Além disso, as oficinas promovem um vínculo afetivo com a comida, rompendo com a ideia de alimentação como obrigação ou consumo impulsivo. “Em um mundo dominado por comidas prontas, embaladas de forma chamativa e de baixo custo, saber cozinhar é a garantia de um futuro mais saudável”, destaca a nutricionista. Para ela, a partir da educação nutricional as crianças aprendem a ter um bom relacionamento com a comida, sem excessos ou restrições que possam levar a distúrbios alimentares.
O desenvolvimento sensorial realizado com as crianças menores também ocupa um lugar de destaque: ao explorar os cinco sentidos, os pequenos descobrem novas possibilidades, aprimoram a coordenação motora ao manipular utensílios e alimentos, e experimentam o preparo das refeições como um gesto de carinho e cuidado.
Colocando a mão na massa!
Durante o Jantar Beneficente “Desenhando Sonhos”, em comemoração aos 37 anos da Fundação Iniciativa, os convidados puderam experimentar um pouco do sabor deste projeto, saboreando duas receitas que fazem parte das oficinas do Sabor, Saber e Brincar: um biscoito nutritivo e uma geleia artesanal.
Mais do que ingredientes misturados, esses preparos carregam afeto, aprendizado e o cuidado que cultivamos em cada encontro com as crianças na cozinha.
Confira as receitas a seguir:
BISCOITO
Ingredientes
- 1 xícara (chá) de farinha de trigo integral
- 1 colher (chá) de fermento em pó
- 2 colheres de sopa de manteiga (gelada)
- 2 colheres de sopa de açúcar mascavo (demerara ou adoçante)
- 3 colheres de sopa de leite
- 1/2 xícara (chá) de maçã (com casca, ralada grossa)
- 1 colher (chá) de canela em pó1 ovo batido ( para pincelar)
Modo de preparo
Em uma tigela, coloque a farinha de trigo, o fermento em pó e a manteiga. Com a ajuda de um garfo, vá desmanchando a manteiga até formar pequenos pedaços. Em seguida, use as pontas dos dedos para misturar delicadamente até obter uma textura de farofa úmida.

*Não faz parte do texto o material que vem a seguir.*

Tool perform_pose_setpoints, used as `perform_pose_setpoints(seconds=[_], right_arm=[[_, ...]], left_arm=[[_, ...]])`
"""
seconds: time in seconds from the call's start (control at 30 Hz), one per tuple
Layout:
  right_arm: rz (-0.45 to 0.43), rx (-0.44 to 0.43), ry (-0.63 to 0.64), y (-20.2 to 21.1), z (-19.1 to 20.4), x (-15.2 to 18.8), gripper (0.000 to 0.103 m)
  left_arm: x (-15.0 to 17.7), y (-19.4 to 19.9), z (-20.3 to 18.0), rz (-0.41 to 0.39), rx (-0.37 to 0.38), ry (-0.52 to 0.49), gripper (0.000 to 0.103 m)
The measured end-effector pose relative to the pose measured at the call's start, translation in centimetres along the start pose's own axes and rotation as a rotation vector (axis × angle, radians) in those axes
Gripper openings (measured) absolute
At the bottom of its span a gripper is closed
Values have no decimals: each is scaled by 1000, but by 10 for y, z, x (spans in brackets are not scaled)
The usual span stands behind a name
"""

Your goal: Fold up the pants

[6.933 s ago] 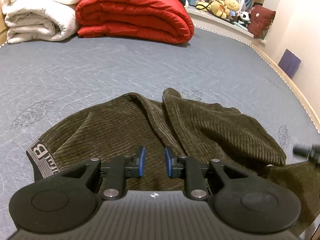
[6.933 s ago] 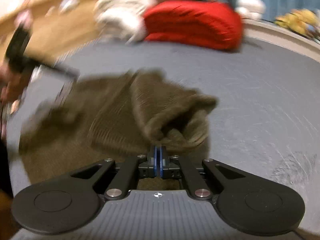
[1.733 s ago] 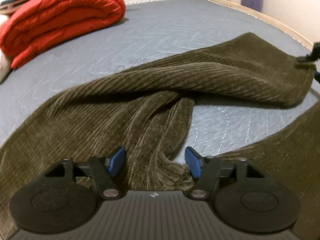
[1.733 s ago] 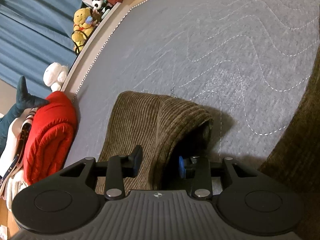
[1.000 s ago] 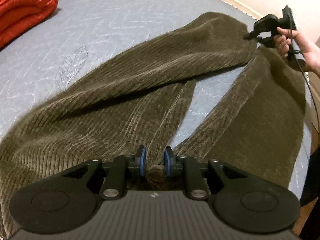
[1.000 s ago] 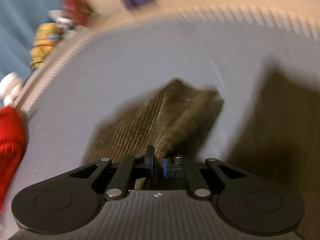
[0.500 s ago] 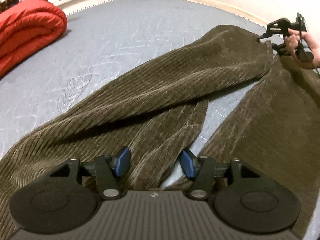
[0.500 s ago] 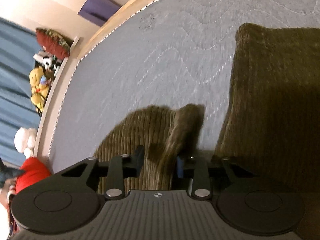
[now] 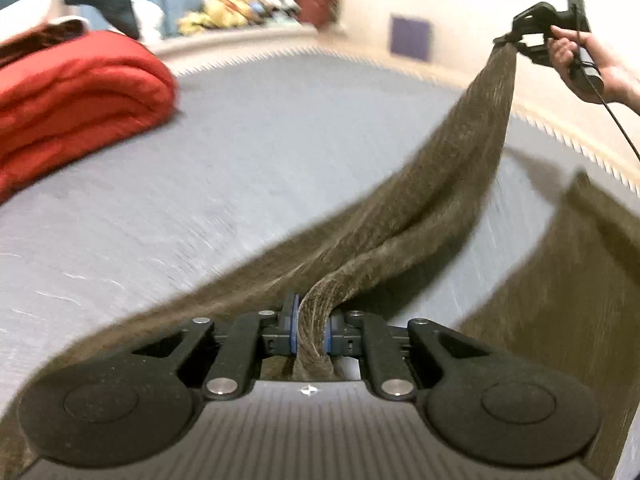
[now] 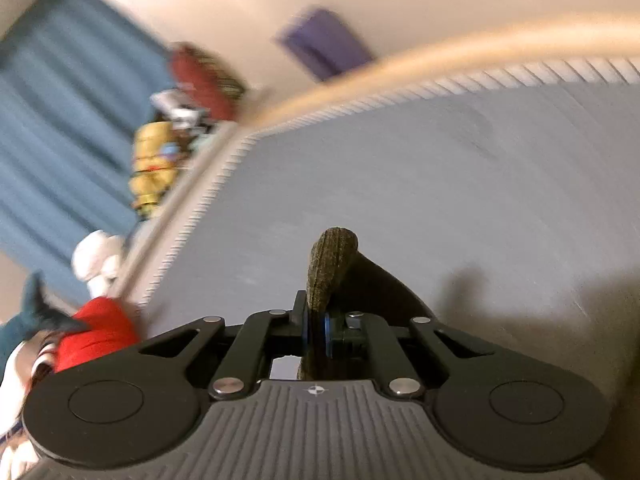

Acrescente a maçã ralada e a canela em pó à farofa. Misture levemente e junte o açúcar e o leite. Mexa até formar uma massa macia — ela ainda estará um pouco grudenta neste ponto.
Transfira para uma superfície enfarinhada e com a ajuda de um rolo de massa, abra a massa até atingir cerca de 1 cm de espessura. Corte os biscoitos com um cortador no formato desejado.4. Distribua os biscoitos em uma assadeira untada e pincele o ovo batido em cada um. Leve ao forno pré-aquecido a 180 °C e asse por aproximadamente 20 minutos, ou até que estejam levemente dourados.

GELEIA DE ABACAXI SEM AÇÚCAR
Ingredientes
- 1/2 abacaxi maduro
- 1 maçã grande com casca (ralada)
- Suco de meio limão
- 1/2 colher (café) de sal (1 pitada)
Modo de preparo
Pique o abacaxi e leve ao fogo médio com a maçã ralada, o suco de limão e o sal.
Cozinhe por 20 a 30 minutos, mexendo às vezes, até engrossar e os pedaços se desmancharem.
Deixe esfriar e armazene em pote esterilizado na geladeira.